A Orquestra Sinfônica do Paraná (OSP) transformou a manhã desta quarta-feira (08) em uma experiência musical inesquecível para 700 estudantes da rede pública de ensino de Campo Largo, na Região Metropolitana de Curitiba. O concerto marcou a abertura do projeto "Guaíra para Todos" em 2026, levando cultura de alta qualidade diretamente às comunidades que muitas vezes não têm acesso a esse tipo de programação.
O maestro convidado Alexandre Brasolim, que regerá também o concerto noturno desta quinta-feira (09), explicou a importância da iniciativa: "Nosso objetivo é democratizar o acesso à cultura de alta qualidade, aproximando a música erudita do campo-larguense e fortalecendo o orgulho por nossa identidade paranaense".
Para as crianças, a experiência foi mágica. Alunas da Escola Municipal Carlos Drummond de Andrade, como Isabela Ribeiro, de 8 anos, não escondiam o encantamento: "Adorei os violinos, achei muito bonito". Sua colega Larissa dos Santos de Lara completou: "Foi muito legal, eu gostei muito dos instrumentos". As meninas acompanhavam atentamente cada movimento dos músicos, imitando com as mãos os gestos que viam no palco.
A secretária de Cultura e Turismo do município, Dorotéa Merchiori Stoco, destacou o caráter educativo do evento: "Recebemos esse projeto no ano passado e foi muito bem aceito pela comunidade.
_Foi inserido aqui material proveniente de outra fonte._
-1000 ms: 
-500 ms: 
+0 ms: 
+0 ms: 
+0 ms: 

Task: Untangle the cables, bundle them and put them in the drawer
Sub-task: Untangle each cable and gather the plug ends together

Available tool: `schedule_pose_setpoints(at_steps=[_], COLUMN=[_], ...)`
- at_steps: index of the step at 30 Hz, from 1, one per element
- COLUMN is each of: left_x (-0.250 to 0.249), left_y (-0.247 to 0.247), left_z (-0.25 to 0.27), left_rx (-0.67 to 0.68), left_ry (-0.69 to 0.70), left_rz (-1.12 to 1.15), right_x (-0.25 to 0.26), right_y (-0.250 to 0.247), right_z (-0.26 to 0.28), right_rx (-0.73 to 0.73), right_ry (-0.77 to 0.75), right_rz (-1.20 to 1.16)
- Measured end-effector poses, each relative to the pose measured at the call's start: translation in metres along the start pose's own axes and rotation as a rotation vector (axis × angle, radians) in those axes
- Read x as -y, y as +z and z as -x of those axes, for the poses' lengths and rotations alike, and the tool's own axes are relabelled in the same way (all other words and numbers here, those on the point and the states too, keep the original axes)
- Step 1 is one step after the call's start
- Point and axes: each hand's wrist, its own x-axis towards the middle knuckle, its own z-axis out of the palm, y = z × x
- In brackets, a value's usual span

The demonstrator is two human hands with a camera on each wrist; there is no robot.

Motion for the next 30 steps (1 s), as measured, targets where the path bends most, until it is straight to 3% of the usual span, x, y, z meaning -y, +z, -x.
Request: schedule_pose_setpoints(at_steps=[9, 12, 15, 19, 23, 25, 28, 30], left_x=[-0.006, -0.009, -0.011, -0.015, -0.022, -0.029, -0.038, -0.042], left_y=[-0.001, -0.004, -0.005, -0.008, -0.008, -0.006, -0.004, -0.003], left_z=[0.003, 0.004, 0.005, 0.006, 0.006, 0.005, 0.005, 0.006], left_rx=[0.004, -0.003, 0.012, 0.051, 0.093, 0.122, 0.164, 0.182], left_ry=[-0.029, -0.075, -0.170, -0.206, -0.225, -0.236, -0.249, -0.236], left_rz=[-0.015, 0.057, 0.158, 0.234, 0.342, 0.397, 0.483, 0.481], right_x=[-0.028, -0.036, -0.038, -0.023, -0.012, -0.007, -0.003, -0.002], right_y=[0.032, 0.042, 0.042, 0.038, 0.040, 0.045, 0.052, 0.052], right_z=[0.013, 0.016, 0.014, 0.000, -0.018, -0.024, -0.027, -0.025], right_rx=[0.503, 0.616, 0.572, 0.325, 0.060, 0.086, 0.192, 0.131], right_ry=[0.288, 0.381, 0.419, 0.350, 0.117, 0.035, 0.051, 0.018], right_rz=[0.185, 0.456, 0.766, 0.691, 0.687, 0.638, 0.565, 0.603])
Trazer a orquestra no nosso município é um privilégio e uma oportunidade, principalmente para os estudantes".
O repertório do concerto matinal foi cuidadosamente selecionado para dialogar com o universo infantojuvenil, incluindo desde clássicos como "Uma Pequena Serenata Noturna" de Wolfgang Amadeus Mozart até trilhas conhecidas do cinema, como temas de John Williams para "Star Wars" e "Harry Potter", passando por "Tico-Tico no Fubá" de Zequinha de Abreu e músicas inspiradas nos Minions.
A professora Flávia Camila Ester, do Colégio Estadual Inove, natural de Umuarama e moradora de Campo Largo há seis anos, ressaltou a importância do acesso: "Muitas famílias não têm recursos para ir até o Teatro Guaíra em Curitiba, e iniciativas como essa ajudam a aproximar as crianças e adolescentes da OSP". Para ela, que assistia a um concerto da orquestra pela primeira vez, a experiência foi emocionante.
A diretora Maria Amélia Alves, da Escola Municipal Carlos Drummond de Andrade, destacou o valor educativo da apresentação: "As crianças e os adolescentes estão acostumados a ouvir música, mas não de orquestra. Isso é importante para ter acesso, para aguçar a curiosidade, afinar o ouvido e aumentar a percepção musical". Tão encantada ficou que garantiu sua presença no concerto noturno: "Com certeza, vou trazer minha família para assistir".
O concerto noturno desta quinta-feira (09), marcado para as 20h no Santuário Bom Jesus, promete um repertório mais amplo e tradicional. O público poderá apreciar a abertura de "O Barbeiro de Sevilha" de Gioachino Rossini, as "Danças Húngaras" de Johannes Brahms, a "Valsa nº 2" de Dmitri Shostakovich, além de obras de Franz Schubert, Johann Sebastian Bach e outros grandes compositores.
Segundo o maestro Brasolim, "é um repertório muito bonito, com clássicos populares que marcaram época. Temos grandes obras sinfônicas que tocam profundamente o público". A entrada é gratuita, sem necessidade de retirada de ingressos, bastando comparecer ao local.
Criado em 2016, o projeto Guaíra para Todos tem como missão democratizar o acesso à cultura no Paraná, levando espetáculos de música, dança e teatro a diversas regiões do Estado. A iniciativa é desenvolvida pelo Centro Cultural Teatro Guaíra em parceria com a Secretaria de Estado da Cultura e prefeituras municipais.
Cleverson Cavalheiro, diretor-presidente do Centro Cultural Teatro Guaíra, reforça o propósito: "Levar a Orquestra Sinfônica do Paraná aos mais diversos municípios do nosso Estado é uma forma de reafirmarmos que a arte deve estar em todos os lugares e ser apreciada por todos".
Além da OSP, o projeto envolve outros corpos artísticos como o Balé Teatro Guaíra e a G2 Cia de Dança, que também circulará pelo Estado em abril com apresentações em Francisco Beltrão e Telêmaco Borba. A proposta é romper barreiras geográficas e sociais, aproximando o público da arte e formando novas plateias em todo o Paraná.